# Makita BHX 2500 carb



## Guinelle1 (Nov 1, 2010)

hi guys, im new here. i seem to have a probelm with the carb on my leaf blower

i have a makita leaf blower and the throttle valve assembly broke and the part number is 34-806. the only problem is this part is discontinued so i cant find any place to buy it. 

what other carb can i put on this blower?

Edit- i forgot to mention, the carb says WYL 218-730 on it. not really sure but maybe you guys can help me get a similar carb


----------



## 30yearTech (Sep 14, 2006)

Walbro part number 34-806 shows to change to 34-806-1 and does not show to be discontinued. It shows to be available and costs $15.50


----------



## Guinelle1 (Nov 1, 2010)

30yearTech said:


> Walbro part number 34-806 shows to change to 34-806-1 and does not show to be discontinued. It shows to be available and costs $15.50


i saw that but i thought it was a different part... the website said there was no alternative? so part 34-806-1 will replace 34-806?


----------



## 30yearTech (Sep 14, 2006)

Yes, it should be the same part. I looked it up on the Walbro website.


----------



## Guinelle1 (Nov 1, 2010)

30yearTech said:


> Yes, it should be the same part. I looked it up on the Walbro website.


im looking on walbro i typed in 34-806 and it showed both 34-806 and 34-806-1

when i select part 34-806 it tells what carbs it fits

but when i select 34-806-1 it doesnt say what carbs it fits

im not really sure i dont want to buy a part that wont work, id rather just put it towards a new carb


----------



## 30yearTech (Sep 14, 2006)

Guinelle1 said:


> im looking on walbro i typed in 34-806 and it showed both 34-806 and 34-806-1
> 
> when i select part 34-806 it tells what carbs it fits
> 
> ...


Whatever dude. Buy a new carburetor if that's what you want to do.
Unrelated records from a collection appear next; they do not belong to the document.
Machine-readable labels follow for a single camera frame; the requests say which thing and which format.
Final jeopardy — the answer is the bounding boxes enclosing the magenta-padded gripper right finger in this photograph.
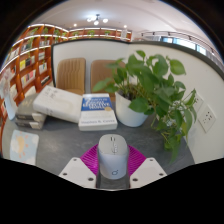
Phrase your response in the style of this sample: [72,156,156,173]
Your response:
[127,144,168,190]

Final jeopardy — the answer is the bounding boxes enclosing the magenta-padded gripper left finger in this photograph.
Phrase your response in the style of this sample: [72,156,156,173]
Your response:
[58,143,100,189]

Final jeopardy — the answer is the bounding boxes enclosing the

New Carburetor is part number WYL-218-1 shows to sell for around $65.00

When a part number is changed, it will work in the application. Numbers are changed for a variety of reasons, different vendors, packaging, construction materials, etc... the part will be an acceptable substitute for the older part.


----------



## Guinelle1 (Nov 1, 2010)

thanks for the help, i just ordered that part so i can get my blower fixed


----------



## 30yearTech (Sep 14, 2006)

Guinelle1 said:


> thanks for the help, i just ordered that part so i can get my blower fixed


Let us know how it turns out.

Best of Luck.... :thumbsup:


----------



## Guinelle1 (Nov 1, 2010)

i got the part it works great now


----------